INFORMATION SHOWN —
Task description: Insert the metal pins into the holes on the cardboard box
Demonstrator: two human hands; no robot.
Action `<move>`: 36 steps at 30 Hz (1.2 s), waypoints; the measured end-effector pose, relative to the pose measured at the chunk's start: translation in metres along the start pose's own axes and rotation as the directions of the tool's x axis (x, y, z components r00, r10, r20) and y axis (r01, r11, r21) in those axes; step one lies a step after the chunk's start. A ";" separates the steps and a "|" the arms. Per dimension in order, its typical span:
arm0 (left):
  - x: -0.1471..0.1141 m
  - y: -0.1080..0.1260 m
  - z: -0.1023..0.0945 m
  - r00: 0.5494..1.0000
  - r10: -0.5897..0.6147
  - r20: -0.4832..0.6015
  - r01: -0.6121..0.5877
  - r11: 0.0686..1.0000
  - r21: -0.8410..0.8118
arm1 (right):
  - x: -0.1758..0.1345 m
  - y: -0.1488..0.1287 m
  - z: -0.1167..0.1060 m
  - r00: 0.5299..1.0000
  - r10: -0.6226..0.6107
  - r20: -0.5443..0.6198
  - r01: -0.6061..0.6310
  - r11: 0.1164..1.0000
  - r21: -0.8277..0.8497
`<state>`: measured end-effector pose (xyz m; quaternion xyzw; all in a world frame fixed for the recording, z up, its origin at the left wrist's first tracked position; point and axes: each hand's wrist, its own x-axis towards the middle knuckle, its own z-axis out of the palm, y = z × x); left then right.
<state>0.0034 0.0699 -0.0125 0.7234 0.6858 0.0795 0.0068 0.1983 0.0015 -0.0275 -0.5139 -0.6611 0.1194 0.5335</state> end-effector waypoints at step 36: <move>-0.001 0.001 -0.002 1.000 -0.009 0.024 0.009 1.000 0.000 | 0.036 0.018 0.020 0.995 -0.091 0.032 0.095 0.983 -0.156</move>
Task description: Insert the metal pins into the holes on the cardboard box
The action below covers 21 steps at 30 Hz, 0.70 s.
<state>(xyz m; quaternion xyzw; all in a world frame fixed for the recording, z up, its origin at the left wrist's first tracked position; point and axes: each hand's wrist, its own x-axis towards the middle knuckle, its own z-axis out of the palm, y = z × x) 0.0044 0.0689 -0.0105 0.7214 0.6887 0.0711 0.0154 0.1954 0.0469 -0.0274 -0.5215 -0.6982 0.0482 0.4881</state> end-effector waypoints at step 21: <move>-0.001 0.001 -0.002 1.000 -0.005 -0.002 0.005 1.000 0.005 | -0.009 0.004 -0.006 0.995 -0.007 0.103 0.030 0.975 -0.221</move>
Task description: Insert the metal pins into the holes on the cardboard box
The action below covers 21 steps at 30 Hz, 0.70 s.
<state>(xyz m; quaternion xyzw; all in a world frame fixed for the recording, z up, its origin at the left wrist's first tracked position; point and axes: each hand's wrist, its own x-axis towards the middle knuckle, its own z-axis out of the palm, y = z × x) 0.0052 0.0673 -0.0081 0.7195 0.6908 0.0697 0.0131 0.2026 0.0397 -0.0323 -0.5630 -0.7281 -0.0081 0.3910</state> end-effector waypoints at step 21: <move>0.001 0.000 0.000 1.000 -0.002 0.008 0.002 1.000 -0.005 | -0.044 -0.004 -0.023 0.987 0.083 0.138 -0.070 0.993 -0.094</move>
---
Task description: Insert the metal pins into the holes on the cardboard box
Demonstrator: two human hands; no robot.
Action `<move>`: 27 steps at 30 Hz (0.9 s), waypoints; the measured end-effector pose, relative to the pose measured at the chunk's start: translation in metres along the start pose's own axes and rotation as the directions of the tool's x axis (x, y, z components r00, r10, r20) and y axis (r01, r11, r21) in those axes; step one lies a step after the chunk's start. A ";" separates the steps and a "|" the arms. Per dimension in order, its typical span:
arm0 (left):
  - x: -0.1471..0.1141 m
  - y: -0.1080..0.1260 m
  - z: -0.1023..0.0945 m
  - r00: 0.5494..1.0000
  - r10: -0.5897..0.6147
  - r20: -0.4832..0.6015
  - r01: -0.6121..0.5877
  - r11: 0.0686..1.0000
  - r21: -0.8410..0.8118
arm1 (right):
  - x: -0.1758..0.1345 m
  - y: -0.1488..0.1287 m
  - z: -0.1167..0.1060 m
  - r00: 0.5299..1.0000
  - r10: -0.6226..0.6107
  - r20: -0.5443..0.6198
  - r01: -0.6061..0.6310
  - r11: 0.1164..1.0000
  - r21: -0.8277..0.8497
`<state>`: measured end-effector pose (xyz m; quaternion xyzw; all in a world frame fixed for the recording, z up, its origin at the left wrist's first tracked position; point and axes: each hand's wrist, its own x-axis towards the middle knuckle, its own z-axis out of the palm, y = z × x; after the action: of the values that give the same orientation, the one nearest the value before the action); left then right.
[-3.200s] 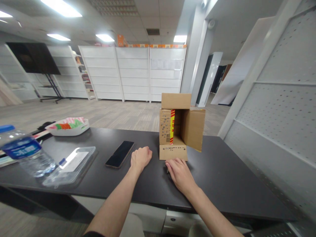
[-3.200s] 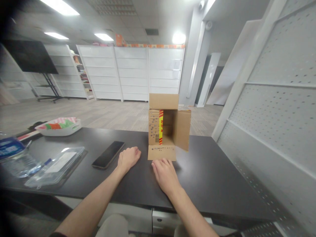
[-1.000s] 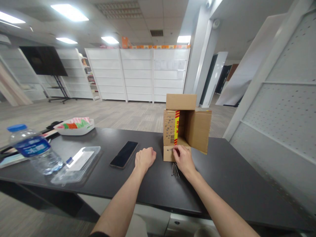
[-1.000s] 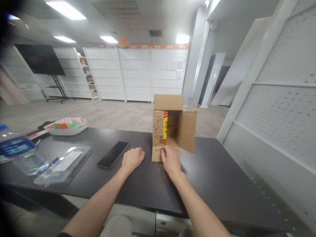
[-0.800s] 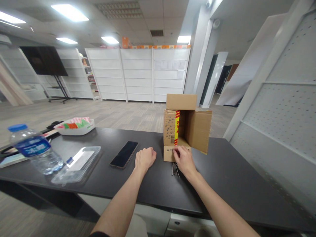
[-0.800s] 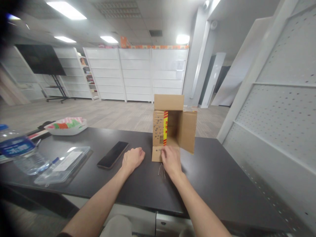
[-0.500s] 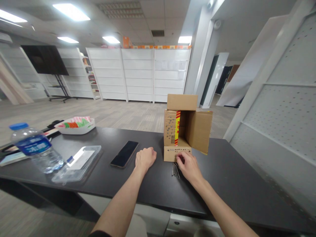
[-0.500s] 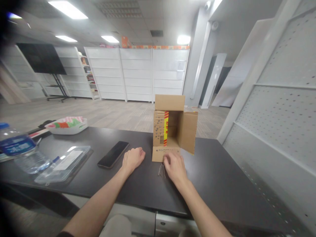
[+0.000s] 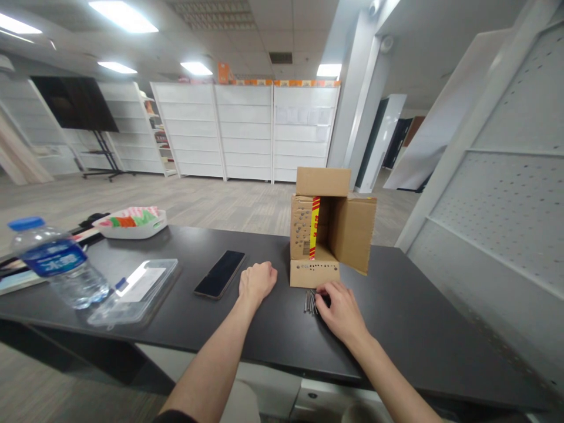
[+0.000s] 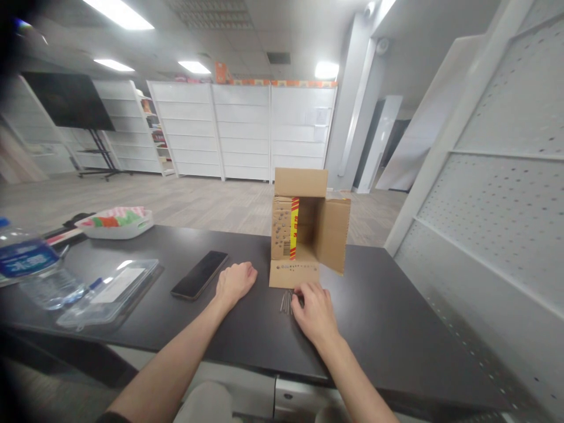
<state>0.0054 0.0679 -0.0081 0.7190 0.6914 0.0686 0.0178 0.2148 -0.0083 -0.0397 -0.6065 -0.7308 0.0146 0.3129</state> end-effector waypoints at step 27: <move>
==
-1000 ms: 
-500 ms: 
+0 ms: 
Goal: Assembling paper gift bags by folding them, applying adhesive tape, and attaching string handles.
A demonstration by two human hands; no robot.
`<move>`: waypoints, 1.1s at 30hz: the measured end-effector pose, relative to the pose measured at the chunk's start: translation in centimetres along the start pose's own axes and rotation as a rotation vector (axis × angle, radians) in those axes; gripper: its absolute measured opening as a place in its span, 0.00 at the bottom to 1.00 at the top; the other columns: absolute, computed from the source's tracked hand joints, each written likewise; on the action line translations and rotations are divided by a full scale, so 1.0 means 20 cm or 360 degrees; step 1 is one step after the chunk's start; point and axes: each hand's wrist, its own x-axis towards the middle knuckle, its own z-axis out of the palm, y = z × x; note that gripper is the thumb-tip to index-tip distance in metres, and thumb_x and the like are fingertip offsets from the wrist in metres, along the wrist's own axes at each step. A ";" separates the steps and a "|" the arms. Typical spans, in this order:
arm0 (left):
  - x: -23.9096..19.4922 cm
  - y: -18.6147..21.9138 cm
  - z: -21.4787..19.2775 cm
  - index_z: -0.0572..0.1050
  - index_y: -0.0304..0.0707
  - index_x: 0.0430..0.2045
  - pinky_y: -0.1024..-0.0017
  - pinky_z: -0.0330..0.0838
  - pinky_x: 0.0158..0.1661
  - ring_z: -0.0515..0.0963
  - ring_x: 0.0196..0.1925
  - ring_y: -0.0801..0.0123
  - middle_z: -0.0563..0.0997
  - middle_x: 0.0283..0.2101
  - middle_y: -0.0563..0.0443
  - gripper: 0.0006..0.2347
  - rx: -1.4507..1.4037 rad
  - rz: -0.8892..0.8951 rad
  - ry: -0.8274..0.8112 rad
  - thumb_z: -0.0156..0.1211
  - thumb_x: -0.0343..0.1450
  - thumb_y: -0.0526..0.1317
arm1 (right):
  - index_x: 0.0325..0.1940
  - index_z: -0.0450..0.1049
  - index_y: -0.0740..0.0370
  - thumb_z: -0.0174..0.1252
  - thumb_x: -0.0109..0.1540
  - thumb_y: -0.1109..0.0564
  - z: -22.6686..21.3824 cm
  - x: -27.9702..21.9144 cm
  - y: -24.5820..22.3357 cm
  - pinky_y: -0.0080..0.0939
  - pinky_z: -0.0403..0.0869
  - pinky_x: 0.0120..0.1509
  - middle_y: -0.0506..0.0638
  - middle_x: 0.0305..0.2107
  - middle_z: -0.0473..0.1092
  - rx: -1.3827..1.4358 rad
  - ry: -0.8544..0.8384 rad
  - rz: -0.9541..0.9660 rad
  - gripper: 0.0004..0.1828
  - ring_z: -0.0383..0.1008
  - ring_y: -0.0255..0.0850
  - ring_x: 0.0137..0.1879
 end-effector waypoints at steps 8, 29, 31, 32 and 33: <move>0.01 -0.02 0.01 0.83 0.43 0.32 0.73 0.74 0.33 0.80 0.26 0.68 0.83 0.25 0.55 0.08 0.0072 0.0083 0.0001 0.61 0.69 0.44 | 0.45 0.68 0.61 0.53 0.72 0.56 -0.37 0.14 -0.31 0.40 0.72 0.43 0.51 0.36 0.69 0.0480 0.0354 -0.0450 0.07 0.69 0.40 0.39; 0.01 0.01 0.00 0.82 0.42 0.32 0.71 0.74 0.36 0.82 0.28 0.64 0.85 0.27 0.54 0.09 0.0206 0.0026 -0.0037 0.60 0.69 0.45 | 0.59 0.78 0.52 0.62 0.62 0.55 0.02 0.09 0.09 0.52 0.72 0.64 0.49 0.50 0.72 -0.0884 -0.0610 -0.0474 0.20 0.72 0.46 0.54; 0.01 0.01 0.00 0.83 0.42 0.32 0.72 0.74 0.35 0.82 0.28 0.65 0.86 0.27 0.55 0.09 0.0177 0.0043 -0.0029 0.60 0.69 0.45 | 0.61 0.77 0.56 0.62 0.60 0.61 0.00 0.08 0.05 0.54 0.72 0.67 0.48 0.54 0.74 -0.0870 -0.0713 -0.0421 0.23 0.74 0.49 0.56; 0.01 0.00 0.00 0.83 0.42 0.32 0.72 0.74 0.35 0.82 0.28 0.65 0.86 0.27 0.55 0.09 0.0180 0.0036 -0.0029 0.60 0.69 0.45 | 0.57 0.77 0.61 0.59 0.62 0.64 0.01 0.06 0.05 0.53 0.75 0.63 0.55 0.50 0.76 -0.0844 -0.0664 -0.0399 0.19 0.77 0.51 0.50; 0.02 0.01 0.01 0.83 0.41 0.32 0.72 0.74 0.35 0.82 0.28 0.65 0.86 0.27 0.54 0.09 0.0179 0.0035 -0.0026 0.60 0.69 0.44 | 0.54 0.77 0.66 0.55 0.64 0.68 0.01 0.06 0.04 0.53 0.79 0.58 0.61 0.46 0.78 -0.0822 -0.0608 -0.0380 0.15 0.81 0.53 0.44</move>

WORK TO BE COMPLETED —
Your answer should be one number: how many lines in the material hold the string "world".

EXERCISE RESULT —
4